> _Given information_:
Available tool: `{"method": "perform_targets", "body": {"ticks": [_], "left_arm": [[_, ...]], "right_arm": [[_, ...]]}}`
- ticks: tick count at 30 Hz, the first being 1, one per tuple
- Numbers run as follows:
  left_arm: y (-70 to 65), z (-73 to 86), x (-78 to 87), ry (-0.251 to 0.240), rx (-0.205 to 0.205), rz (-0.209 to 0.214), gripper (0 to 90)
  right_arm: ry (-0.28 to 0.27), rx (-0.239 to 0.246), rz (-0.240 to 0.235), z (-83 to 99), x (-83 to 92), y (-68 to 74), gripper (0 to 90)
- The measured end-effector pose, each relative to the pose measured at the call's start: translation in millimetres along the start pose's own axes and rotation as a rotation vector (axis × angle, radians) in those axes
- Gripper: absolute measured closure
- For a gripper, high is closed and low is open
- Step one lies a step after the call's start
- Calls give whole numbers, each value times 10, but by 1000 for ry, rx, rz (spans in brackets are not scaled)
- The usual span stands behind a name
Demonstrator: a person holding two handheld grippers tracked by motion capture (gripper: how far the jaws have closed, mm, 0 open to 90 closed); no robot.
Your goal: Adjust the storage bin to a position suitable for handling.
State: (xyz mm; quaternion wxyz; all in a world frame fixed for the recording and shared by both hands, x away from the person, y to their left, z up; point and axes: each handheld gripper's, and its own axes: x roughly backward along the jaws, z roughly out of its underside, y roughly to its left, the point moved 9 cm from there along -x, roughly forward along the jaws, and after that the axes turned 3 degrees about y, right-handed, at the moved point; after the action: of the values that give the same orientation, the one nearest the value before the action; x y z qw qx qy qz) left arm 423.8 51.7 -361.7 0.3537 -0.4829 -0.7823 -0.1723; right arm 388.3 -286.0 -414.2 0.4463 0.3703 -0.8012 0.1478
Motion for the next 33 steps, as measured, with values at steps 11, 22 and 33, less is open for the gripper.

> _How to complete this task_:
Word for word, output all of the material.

> _Final answer_:
Available tool: `{"method": "perform_targets", "body": {"ticks": [_], "left_arm": [[_, ...]], "right_arm": [[_, ...]]}}`
- ticks: tick count at 30 Hz, the first being 1, one per tuple
- Numbers run as follows:
  left_arm: y (-70 to 65), z (-73 to 86), x (-78 to 87), ry (-0.251 to 0.240), rx (-0.205 to 0.205), rz (-0.209 to 0.214), gripper (0 to 90)
  right_arm: ry (-0.28 to 0.27), rx (-0.239 to 0.246), rz (-0.240 to 0.235), z (-83 to 99), x (-83 to 92), y (-68 to 74), gripper (0 to 90)
- The measured end-effector pose, each relative to the pose measured at the call's start: translation in millimetres along the start pose's own axes and rotation as a rotation vector (axis × angle, radians) in those axes
- Gripper: absolute measured closure
- For a gripper, high is closed and low is open
- Step one lies a step after the call's start
- Calls give whole numbers, each value times 10, but by 1000 for ry, rx, rz (spans in brackets are not scaled)
- The usual span stands behind a name
Demonstrator: a person holding two handheld grippers tracked by motion capture (gripper: how far the jaws have closed, mm, 0 open to 90 closed); no robot.
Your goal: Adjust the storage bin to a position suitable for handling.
State: (xyz mm; quaternion wxyz; all in a world frame fixed for the recording and shared by both hands, x away from the person, y to their left, z up; point and axes: each handheld gripper's, and its own axes: x roughly backward along the jaws, z roughly out of its underside, y roughly to its left, the point moved 9 cm from there along -x, roughly forward along the jaws, and after that the axes turned 3 degrees about y, right-handed, at the moved point; after the action: of the values that give the same orientation, the one nearest the value before the action; x y z qw qx qy qz) left arm 423.8 51.7 -361.7 0.3537 -0.4829 -0.7823 -0.1723; right arm 388.3 -286.0 -414.2 0.4463 0.3703 -0.8012 0.1478
Motion for the next 33 steps, as measured, with values at steps 11, 22 and 33, less is open for the gripper.

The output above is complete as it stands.